- _Data items_:
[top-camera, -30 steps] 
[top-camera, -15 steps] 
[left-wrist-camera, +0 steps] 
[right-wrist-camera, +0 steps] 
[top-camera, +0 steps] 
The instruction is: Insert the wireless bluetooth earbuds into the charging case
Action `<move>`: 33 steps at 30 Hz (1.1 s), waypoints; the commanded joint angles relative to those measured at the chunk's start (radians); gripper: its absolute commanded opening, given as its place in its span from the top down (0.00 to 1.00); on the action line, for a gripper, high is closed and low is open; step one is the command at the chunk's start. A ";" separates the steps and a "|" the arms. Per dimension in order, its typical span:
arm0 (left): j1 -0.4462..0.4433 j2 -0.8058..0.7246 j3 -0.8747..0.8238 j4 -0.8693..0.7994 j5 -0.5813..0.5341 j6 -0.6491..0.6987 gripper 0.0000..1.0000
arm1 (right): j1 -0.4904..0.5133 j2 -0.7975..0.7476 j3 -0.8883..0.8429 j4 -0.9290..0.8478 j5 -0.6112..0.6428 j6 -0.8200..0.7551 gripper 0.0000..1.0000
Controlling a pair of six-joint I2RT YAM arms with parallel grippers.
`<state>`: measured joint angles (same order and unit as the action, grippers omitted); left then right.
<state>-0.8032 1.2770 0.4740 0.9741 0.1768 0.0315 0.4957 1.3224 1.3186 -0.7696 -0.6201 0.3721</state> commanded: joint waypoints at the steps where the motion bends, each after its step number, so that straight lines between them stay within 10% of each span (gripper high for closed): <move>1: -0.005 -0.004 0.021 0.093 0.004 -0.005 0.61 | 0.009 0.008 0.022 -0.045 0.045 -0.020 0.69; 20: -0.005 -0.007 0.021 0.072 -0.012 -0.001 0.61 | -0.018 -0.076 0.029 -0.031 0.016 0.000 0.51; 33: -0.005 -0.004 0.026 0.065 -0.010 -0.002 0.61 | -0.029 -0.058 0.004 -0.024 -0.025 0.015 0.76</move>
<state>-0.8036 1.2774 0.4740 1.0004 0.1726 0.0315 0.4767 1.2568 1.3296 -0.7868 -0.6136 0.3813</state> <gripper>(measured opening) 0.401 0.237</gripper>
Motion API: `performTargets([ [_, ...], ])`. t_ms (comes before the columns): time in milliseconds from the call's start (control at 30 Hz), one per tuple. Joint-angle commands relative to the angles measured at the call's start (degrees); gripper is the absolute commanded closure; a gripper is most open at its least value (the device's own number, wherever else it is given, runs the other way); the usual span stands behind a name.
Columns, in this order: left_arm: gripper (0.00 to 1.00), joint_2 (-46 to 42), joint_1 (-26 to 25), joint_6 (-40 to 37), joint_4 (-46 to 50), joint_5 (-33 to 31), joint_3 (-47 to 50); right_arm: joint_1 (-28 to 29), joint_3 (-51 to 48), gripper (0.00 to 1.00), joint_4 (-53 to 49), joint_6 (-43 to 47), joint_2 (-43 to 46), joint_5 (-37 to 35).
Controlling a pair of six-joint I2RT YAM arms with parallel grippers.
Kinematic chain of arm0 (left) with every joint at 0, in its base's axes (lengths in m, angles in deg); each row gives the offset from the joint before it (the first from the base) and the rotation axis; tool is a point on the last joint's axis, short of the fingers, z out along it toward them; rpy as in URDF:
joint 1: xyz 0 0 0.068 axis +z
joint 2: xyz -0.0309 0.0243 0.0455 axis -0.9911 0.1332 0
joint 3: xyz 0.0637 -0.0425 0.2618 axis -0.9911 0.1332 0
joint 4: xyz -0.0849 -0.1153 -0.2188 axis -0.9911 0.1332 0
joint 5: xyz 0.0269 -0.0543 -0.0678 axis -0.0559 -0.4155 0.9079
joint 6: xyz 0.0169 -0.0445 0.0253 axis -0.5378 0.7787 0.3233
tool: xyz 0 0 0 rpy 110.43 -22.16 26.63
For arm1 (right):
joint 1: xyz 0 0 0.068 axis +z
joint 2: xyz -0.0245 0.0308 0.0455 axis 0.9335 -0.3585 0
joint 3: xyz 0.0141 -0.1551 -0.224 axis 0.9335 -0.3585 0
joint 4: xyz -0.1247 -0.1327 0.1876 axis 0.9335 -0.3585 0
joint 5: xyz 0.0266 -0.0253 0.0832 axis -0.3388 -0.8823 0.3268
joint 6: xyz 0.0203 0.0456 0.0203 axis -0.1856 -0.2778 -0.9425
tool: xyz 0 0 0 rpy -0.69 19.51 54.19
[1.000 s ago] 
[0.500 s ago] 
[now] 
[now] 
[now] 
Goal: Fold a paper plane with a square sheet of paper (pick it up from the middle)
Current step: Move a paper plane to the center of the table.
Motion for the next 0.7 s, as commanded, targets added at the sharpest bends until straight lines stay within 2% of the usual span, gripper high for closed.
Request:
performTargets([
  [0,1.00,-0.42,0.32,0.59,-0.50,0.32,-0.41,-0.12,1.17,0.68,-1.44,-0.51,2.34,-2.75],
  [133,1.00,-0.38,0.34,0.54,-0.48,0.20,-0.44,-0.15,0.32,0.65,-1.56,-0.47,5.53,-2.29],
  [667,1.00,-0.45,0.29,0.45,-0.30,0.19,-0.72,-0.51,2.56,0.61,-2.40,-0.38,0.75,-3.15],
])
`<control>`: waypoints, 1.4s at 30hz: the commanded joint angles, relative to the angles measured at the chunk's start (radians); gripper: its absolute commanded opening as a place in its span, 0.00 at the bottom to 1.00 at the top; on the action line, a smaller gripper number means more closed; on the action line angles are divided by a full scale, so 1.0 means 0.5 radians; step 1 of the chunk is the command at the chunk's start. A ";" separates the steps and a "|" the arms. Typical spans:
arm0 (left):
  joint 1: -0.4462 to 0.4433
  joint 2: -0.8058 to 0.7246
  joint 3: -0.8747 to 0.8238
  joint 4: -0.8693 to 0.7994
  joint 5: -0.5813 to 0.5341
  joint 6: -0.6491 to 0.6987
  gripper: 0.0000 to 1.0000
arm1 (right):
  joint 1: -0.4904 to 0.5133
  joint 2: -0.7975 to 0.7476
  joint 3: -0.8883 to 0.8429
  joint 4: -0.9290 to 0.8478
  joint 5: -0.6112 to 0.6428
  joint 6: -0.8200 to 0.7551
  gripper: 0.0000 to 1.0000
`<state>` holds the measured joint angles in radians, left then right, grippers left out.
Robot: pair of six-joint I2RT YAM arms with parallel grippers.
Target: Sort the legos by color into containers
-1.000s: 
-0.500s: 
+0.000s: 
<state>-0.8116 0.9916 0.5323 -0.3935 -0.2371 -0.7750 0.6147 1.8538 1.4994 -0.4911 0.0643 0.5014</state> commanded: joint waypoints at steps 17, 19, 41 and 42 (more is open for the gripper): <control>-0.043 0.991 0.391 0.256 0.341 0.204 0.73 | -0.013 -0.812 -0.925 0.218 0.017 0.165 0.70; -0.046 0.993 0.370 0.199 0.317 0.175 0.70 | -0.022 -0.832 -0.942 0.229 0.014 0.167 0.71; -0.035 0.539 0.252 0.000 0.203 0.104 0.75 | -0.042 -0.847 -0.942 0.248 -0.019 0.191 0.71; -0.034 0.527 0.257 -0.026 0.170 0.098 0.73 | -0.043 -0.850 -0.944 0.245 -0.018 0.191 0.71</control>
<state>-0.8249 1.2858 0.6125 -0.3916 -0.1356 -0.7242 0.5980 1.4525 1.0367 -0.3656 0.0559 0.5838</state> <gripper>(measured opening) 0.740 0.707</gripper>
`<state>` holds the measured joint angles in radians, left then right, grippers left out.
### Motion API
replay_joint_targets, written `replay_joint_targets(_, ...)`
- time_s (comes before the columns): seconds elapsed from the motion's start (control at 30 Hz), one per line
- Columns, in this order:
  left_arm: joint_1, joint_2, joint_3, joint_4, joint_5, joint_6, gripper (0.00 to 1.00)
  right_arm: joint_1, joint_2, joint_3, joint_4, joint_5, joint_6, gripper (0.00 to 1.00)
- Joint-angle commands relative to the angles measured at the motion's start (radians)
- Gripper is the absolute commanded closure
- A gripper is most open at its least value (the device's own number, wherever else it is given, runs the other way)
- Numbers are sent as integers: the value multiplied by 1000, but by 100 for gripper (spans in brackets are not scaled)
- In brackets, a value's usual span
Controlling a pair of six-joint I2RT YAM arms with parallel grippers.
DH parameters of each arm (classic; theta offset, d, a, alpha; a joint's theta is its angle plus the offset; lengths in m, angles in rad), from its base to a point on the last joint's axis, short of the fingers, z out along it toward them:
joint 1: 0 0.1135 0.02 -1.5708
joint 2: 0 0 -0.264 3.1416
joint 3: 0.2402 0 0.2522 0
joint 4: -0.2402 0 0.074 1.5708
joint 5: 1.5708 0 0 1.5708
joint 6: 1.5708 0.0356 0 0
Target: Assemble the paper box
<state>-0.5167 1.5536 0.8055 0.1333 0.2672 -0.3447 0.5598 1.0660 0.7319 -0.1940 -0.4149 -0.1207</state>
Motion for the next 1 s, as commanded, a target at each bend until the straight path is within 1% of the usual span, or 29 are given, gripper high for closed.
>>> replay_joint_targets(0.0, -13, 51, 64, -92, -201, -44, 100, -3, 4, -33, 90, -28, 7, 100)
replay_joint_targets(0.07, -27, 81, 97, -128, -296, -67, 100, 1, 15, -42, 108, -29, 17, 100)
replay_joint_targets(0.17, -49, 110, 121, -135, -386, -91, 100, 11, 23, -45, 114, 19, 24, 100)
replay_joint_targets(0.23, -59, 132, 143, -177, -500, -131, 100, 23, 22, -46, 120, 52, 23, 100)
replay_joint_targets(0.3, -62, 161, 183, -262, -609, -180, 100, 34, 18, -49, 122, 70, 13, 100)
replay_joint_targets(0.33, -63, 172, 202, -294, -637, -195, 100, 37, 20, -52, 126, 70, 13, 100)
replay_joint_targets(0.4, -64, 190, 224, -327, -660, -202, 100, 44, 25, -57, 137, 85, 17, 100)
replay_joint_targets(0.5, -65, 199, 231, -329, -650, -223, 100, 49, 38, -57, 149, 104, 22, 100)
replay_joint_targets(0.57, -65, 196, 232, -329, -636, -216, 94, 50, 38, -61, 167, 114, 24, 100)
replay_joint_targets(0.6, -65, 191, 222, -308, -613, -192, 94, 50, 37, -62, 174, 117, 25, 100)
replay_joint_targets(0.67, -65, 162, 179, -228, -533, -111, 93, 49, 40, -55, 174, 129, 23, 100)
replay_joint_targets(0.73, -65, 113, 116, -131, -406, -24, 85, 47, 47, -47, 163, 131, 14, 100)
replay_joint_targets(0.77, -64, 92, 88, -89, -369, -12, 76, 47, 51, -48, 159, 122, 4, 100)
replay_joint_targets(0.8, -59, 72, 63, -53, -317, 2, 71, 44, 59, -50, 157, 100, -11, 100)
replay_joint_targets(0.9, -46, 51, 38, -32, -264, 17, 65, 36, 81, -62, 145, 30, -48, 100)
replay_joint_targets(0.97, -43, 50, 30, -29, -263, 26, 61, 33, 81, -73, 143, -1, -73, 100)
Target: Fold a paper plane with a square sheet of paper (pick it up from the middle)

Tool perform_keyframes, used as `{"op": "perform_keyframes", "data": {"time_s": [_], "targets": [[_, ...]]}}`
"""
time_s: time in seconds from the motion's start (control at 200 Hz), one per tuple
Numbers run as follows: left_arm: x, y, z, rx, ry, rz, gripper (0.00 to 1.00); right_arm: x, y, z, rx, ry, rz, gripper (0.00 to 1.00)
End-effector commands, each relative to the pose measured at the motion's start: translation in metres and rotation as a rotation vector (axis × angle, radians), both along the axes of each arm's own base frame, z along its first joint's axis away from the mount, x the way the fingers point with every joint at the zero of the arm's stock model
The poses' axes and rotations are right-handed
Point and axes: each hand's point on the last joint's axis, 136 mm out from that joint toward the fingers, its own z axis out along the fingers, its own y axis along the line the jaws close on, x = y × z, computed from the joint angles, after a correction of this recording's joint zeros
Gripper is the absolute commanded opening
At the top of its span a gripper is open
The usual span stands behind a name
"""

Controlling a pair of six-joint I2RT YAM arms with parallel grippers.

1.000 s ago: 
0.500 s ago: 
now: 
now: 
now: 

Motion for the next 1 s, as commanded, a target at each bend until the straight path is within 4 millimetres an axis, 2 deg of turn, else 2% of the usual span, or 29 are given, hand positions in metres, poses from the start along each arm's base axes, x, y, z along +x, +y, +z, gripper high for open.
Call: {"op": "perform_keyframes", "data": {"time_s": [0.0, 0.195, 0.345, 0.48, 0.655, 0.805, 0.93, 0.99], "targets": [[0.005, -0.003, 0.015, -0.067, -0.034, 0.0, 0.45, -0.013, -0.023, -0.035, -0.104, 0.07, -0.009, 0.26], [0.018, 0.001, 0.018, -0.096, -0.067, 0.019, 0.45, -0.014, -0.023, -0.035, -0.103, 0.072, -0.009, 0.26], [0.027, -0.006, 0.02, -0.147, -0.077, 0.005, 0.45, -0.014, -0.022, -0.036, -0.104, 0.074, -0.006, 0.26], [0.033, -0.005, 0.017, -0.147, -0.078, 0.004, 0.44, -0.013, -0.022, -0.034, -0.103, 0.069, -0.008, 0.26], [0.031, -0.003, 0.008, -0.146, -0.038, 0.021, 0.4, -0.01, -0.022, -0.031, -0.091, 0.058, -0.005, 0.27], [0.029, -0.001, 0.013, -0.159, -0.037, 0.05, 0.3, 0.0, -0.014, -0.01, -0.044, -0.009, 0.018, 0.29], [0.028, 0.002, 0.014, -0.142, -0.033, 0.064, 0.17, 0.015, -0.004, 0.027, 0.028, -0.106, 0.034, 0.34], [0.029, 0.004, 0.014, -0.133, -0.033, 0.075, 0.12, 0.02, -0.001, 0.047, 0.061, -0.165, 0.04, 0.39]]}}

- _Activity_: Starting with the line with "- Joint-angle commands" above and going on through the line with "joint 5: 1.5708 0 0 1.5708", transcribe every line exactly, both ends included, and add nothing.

- _Answer to this problem_:
- Joint-angle commands relative to the angles measured at the motion's start (radians)
- Gripper is the absolute commanded closure
- A gripper is most open at its least value (the device's own number, wherever else it is given, runs the other way)
- Numbers are sent as integers: the value multiplied by 1000, but by 100 for gripper (spans in brackets are not scaled)
- In brackets, a value's usual span
Controlling a pair of six-joint I2RT YAM arms with parallel grippers.
DH parameters of each arm (classic; theta offset, d, a, alpha; a joint's theta is its angle plus the offset; lengths in m, angles in rad), from its base to a point on the last joint's axis, short of the fingers, z out along it toward them:
joint 1: 0 0.1135 0.02 -1.5708
joint 2: 0 0 -0.264 3.1416
joint 3: 0.2402 0 0.2522 0
joint 4: -0.2402 0 0.074 1.5708
joint 5: 1.5708 0 0 1.5708

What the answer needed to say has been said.